O Bitcoin entra em seu segundo dia de queda nesta sexta-feira (27), perdendo o nível dos US$ 68 mil depois de passar dias em torno de US$ 70 mil. Segue pesando no mercado de criptomoedas a incerteza sobre a guerra entre Estados Unidos e Irã, depois de notícias de que uma escalada no conflito com o possível envio de novas tropas americanas para o Oriente Médio.
Com isso, na manhã desta quinta, o Bitcoin opera com queda de 2,5%, cotado a US$ 67.797. Em reais, o BTC é negociado a R$ 3554.859, segundo dados do Portal do Bitcoin. O resto do mercado acompanha o dia negativo, com o Ethereum recuando 1,9%, cotado a US$ 2.043l, ao passo que a Solana cai 3,4%, um dos piores desempenhos entre as maiores altcoins.
A queda desta sexta já provocou liquidações de posições compradas superiores a US$ 50 milhões apenas na última hora, de acordo com a Coinglass, das quais aproximadamente 70% vieram apenas de posições em Bitcoin. Vale destacar que hoje vencem cerca de US$ 14 bilhões (R$ 74 bilhões) em contratos de opções do Bitcoin na Deribit, maior bolsa de opções cripto do mundo, o que tende a aumentar a volatilidade da criptomoeda.
Se no início da semana houve um alívio no mercado após o presidente Donald Trump estender seu prazo para o Irã chegar a um acordo de cessar-fogo por 10 dias, dizendo que as negociações estavam indo “muito bem”, agora o cenário mudou. O Wall Street Journal noticiou que o Pentágono está considerando enviar até 10.000 soldados adicionais para o Oriente Médio.
As ações asiáticas fecharam em queda nesta sexta, enquanto os futuros em Nova York, que chegaram a operar em alta, agora apresentam pequenas perdas. O petróleo volta a subir, assim como os metais preciosos, com ouro e prata em altas de cerca de 1%.

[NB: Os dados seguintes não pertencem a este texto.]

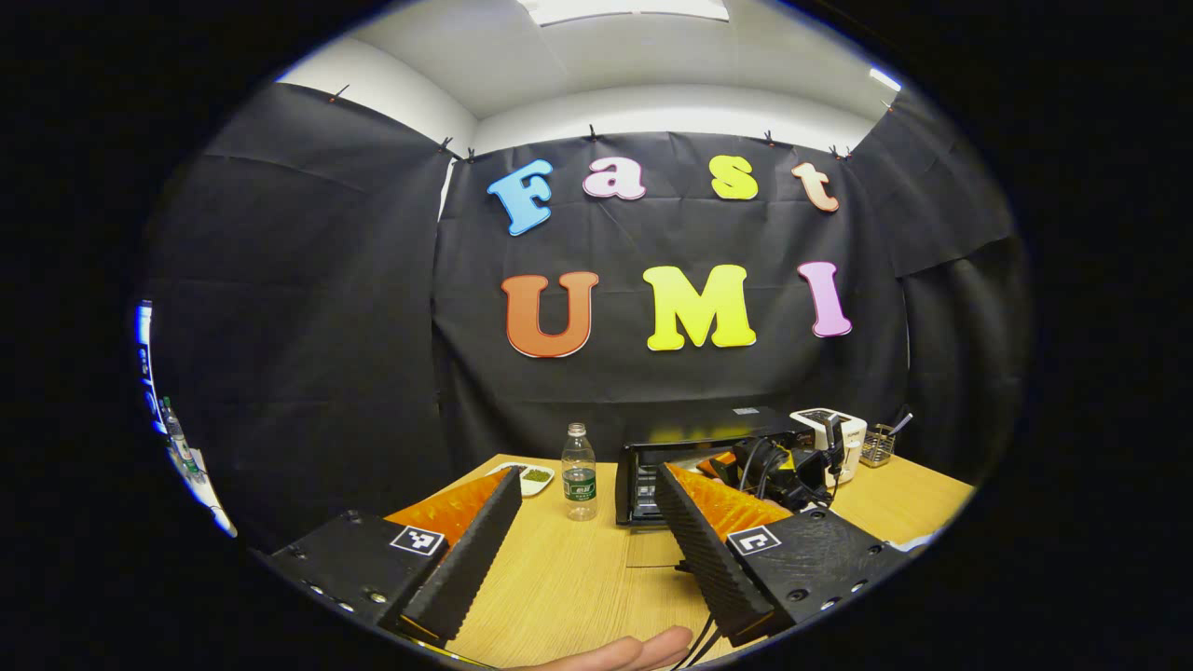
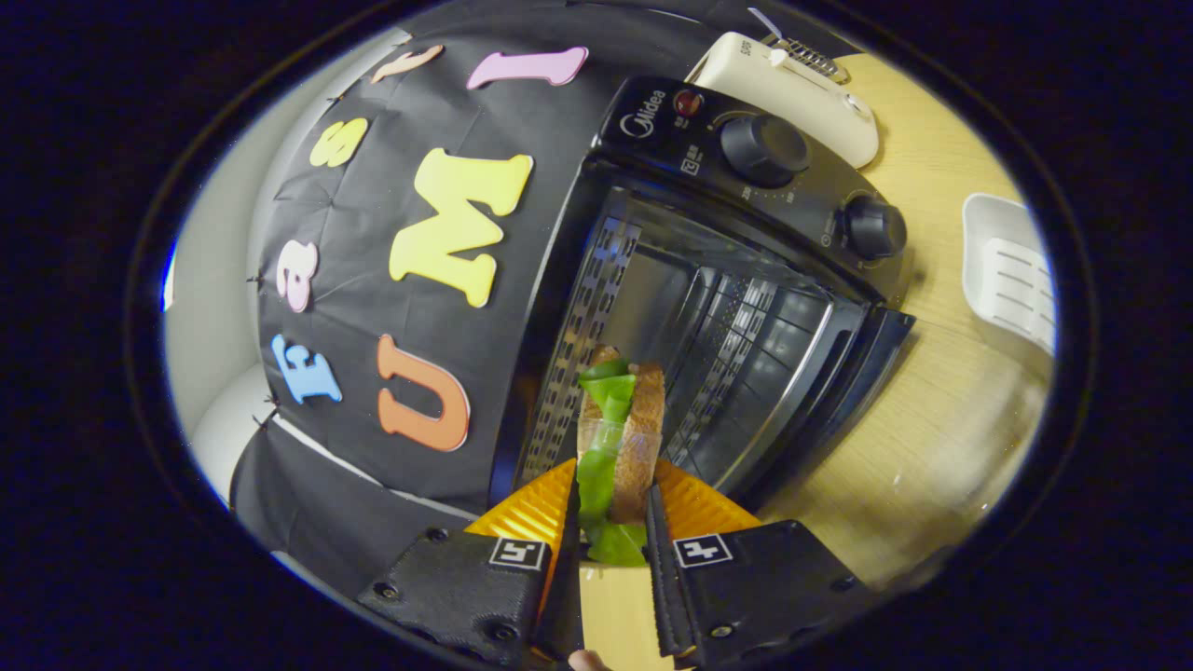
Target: Open the electric oven with the left hand, put the food in, and close the electric oven.
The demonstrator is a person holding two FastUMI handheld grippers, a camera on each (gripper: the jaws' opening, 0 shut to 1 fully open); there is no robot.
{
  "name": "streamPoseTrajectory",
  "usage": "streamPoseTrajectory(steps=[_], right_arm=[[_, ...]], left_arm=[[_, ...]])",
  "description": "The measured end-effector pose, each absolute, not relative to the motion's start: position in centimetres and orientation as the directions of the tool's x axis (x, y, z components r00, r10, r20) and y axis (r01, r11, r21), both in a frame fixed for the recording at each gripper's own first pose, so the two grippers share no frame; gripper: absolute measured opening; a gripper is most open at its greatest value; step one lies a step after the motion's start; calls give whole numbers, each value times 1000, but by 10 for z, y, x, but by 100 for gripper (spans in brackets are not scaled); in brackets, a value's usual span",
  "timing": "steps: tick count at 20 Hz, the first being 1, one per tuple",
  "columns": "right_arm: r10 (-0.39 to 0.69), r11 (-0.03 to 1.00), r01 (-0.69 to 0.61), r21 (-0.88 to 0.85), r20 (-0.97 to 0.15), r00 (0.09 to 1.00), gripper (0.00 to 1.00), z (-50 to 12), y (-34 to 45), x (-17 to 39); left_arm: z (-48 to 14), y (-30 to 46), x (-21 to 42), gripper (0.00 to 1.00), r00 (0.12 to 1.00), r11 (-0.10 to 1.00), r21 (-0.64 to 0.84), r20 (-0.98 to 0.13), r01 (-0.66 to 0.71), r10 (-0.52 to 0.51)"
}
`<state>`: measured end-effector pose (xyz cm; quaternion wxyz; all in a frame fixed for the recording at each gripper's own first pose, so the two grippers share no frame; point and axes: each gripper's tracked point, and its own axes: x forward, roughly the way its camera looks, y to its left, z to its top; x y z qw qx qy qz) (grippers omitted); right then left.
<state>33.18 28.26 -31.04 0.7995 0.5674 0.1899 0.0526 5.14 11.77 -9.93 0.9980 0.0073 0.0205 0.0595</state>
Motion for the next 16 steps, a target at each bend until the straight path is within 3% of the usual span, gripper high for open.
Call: streamPoseTrajectory(steps=[6, 11, 12, 13, 14, 15, 16], right_arm=[[103, 351, 229, 908, -281, 954, 36, -336, 267, 374], [78, 402, 256, 879, -311, 947, 45, -349, 269, 379], [69, 433, 263, 862, -322, 944, 46, -350, 267, 376], [55, 464, 264, 846, -325, 944, 49, -349, 266, 377], [43, 504, 270, 820, -336, 941, 39, -349, 265, 376], [44, 531, 262, 806, -335, 941, 58, -348, 267, 377], [45, 560, 253, 789, -333, 942, 48, -346, 270, 376]], left_arm=[[-107, 127, 48, 94, 992, 993, 7, -52, -117, 118], [-106, 124, 47, 94, 992, 994, 1, -56, -111, 110], [-107, 122, 47, 86, 993, 994, -6, -57, -106, 106], [-107, 121, 48, 86, 993, 995, -11, -55, -101, 100], [-107, 119, 48, 86, 994, 995, -13, -54, -96, 95], [-108, 119, 47, 85, 994, 995, -12, -56, -96, 95], [-110, 120, 46, 94, 994, 995, -6, -57, -96, 96]])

Segundo André Franco, CEO da Boost Research, a perda da região dos US$ 70 mil para o Bitcoin indica enfraquecimento do momentum no curto prazo, sugerindo saída de fluxo especulativo mesmo com melhora marginal do cenário macro. Apesar do alívio no petróleo nos últimos dias, ele avalia que o ambiente ainda é de liquidez restrita, com juros elevados limitando entradas em ativos de risco.
No curtíssimo prazo, o BTC tende a testar suporte entre US$ 66.500 e US$ 69.500, com viés de pressão para baixo enquanto não recuperar a faixa acima dos US$ 70 mil, diz Franco.
Rendimento de títulos do Tesouro pressiona BTC
Enquanto isso, o rendimento dos títulos do Tesouro americano de 10 anos, uma taxa de juros de referência para dívida pública, está se aproximando de 4,5%, o maior nível desde julho, tornando ativos de risco como criptomoedas menos atraentes.
Neste sentido, a quinta semana da guerra está produzindo o mesmo padrão visto nas quatro primeiras, com oscilações bruscas impulsionadas por manchetes que deixam todos os investidores em posição desfavorável e a tendência indefinida.
Alex Kuptsikevich, analista-chefe de mercado da FxPro, disse ao CoinDesk que a capitalização de mercado das criptomoedas está se aproximando de sua média móvel de 50 dias, mas ainda se mantém acima dela, o que ele chamou de “um sinal de alta”.
O mercado “precisa tomar uma decisão rápida”, disse ele, “ou rompe a linha de tendência de alta do início de fevereiro ou confirma a média móvel de 50 dias como suporte e rompe a tendência de baixa.”
Os dados institucionais contam uma história diferente da liquidação diária.
Os ETFs de Bitcoin atraíram US$ 2,5 bilhões no último mês, de acordo com a Bloomberg, compensando quase todas as saídas que vinham ocorrendo desde janeiro. O ETF de Bitcoin da BlackRock está entre os 2% melhores ETFs em termos de entradas no acumulado do ano. As saídas líquidas de Bitcoin das exchanges no mês passado sinalizaram uma mudança em direção à acumulação, com investidores comprando moedas e retirando-as para custódia própria.